In an initial assessment of Interboro's facilities dated June 15, 2005, the SED concluded that Interboro did not have the capacity to expand, the SED found inadequate library facilities at Yonkers, Washington Heights and the main campus in Manhattan, and generally inadequate facilities in Washington Heights. The SED also noted that Interboro's "persistence" (i.e., student retention) "is not improving, but is getting worse." The SED concluded its letter evaluation with the following words: "Given the current deficiencies, the State Education Department will not approve Yonkers as an extension center . . . the Institute is overextended in its ability to effectively serve the students it enrolls. However, the Department will be open to entering into conversations with the Institute with respect to agreeing upon an appropriate number of students that the Institute can serve given the educational needs of the students and the state of the facilities and services currently available." (¶ 65). However, the SED did not take immediate steps to close down the illegally-opened and inadequately-maintained extension center.
EVCI did not disclose that, based on the SED's December 2004 threat and its adverse findings, Yonkers had not been approved as an extension site. Instead, EVCI represented that the SED "may" withhold approval of Yonkers.
The following month, on October 7, 2005, Interboro received a Draft Report from the SED. The Report chronicled fraudulent practices with respect to Interboro's admissions and financial aid processes. Using undercover operatives posing as potential applicants, the State found that one apparent applicant was encouraged to lie about his income in order to qualify for financial aid; at least three investigators who had purposely failed the ATB test, were told that they had passed and that Interboro had changed their answers to achieve the passing grade; two of those three operatives had been handed test booklets marked to indicate the correct answers.

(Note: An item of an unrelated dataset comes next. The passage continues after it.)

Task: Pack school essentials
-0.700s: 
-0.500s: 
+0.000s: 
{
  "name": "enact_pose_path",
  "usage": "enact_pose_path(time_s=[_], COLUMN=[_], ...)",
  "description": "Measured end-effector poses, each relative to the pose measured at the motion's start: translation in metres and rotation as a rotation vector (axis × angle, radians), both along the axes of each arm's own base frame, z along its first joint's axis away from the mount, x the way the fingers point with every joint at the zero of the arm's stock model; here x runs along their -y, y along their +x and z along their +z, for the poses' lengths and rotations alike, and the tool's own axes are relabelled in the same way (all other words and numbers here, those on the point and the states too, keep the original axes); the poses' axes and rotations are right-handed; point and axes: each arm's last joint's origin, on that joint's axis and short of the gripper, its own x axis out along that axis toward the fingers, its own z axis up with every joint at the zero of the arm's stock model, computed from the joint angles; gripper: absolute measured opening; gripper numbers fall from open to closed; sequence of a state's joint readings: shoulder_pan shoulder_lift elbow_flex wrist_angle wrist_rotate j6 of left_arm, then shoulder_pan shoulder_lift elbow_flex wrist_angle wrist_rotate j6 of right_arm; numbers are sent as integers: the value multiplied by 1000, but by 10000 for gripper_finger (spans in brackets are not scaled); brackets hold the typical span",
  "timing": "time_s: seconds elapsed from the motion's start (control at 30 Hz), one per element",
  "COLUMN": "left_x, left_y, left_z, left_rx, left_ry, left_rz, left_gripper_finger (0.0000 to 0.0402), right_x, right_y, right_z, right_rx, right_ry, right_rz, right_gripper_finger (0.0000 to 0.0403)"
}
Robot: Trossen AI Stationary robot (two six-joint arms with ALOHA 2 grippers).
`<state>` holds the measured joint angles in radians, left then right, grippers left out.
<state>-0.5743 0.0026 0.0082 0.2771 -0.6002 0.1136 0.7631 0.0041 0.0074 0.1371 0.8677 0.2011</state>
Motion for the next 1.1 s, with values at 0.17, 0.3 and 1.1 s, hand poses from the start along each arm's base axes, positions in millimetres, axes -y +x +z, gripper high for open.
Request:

The SED Draft Report was accompanied by a terse Draft Letter, in which the State expressed "serious concerns" about admissions processes and student support services, porous or incomplete quality assurance at the instructional level; lack of faculty participation in institutional governance; and inadequate library facilities.
On October 19, 2005, EVCI disclosed some of the State's findings. Its stock immediately plummeted more than 50% from the previous day's close, and volume rose from 29,000 shares the day before to 3.65 million shares. Analysts downgraded EVCI's stock.
On November 3, 2005, EVCI, responding to the draft report, agreed to cease expansion and cap enrollment at the fall 2005 level.
EVCI also responded to the draft report by asking the Audit Committee of the Board to conduct an investigation into the SED's allegations. The Audit Committee's regulatory counsel confirmed admissions irregularities, though counsel concluded that the irregularities were the work of a few employees and were not pervasive. Counsel's report exonerated the company's management, concluding that they were ignorant of these defalcations. These results were disclosed on November 22, 2005.
On December 6, 2005, EVCI filed a Form 8-K attaching the SED's final report. A cover letter attached to the final report noted that defendant's own internal investigation had "affirm[ed] some of the findings of misconduct of the Department's investigation" and was "not able to refute any of the findings in the Department's report" -- findings that included alteration of test sheets, encouraging a prospective student to lie on a financial aid application, and a "total disregard for administering the ability-to-benefit examination with integrity at the Flushing campus." Interboro was found to be "significantly out of compliance" with the SED's Regulations for operating credit-bearing programs in New York, and the SED ordered the institution to reduce enrollment at all of its campuses. Moreover, the final report concluded that Interboro had made no changes whatsoever to address the defalcations identified nine months earlier, in the Comptroller's report of audit (March 2005).
EVCI's stock fell by another third (from $2.60 to $1.80), and the volume of shares traded skyrocketed (from 154,000 to 2.1 million), as soon as these additional disclosures were made.
The first of the lawsuits that are the subject of this motion was commenced almost immediately.
In addition to relying on the above information, plaintiff's counsel conducted an investigation that involved interviewing persons who are or were formerly associated with Interboro. The amended complaint reveals the results of that investigation, which contradict in substantial part the Audit Committee's conclusions that the fraudulent admissions practices were confined to a few rogue employees and were unknown to management. A former dean at Interboro (Confidential Witness #1), reported that McGrath, upon becoming the Chief Executive Officer of EVCI, ordered admissions increases of at least 20% every semester over the prior semester. Two former Admissions Officers (Confidential Witnesses #2 and #3) reported that McGrath ordered Admissions Officers to enroll 120 new students per semester or face termination -- and that Admissions Officers were in fact fired for not meeting the quota. The three confidential witnesses advised plaintiff's counsel that it was common knowledge that Interboro was not complying with federal regulations for ATB testing and that test answers were being changed to pass applicants into the school. Another Confidential Witness (CW#5) revealed that students were used to grade ATB tests, in violation of the regulations, and that both student graders and full-time Admissions Office employees changed answers. CW #5 also told plaintiff's counsel that Interboro Admissions Officers paid bribes (in the form of money or Interboro merchandise) to student graders to get them to pass applicants. All of these allegations are found in the amended complaint.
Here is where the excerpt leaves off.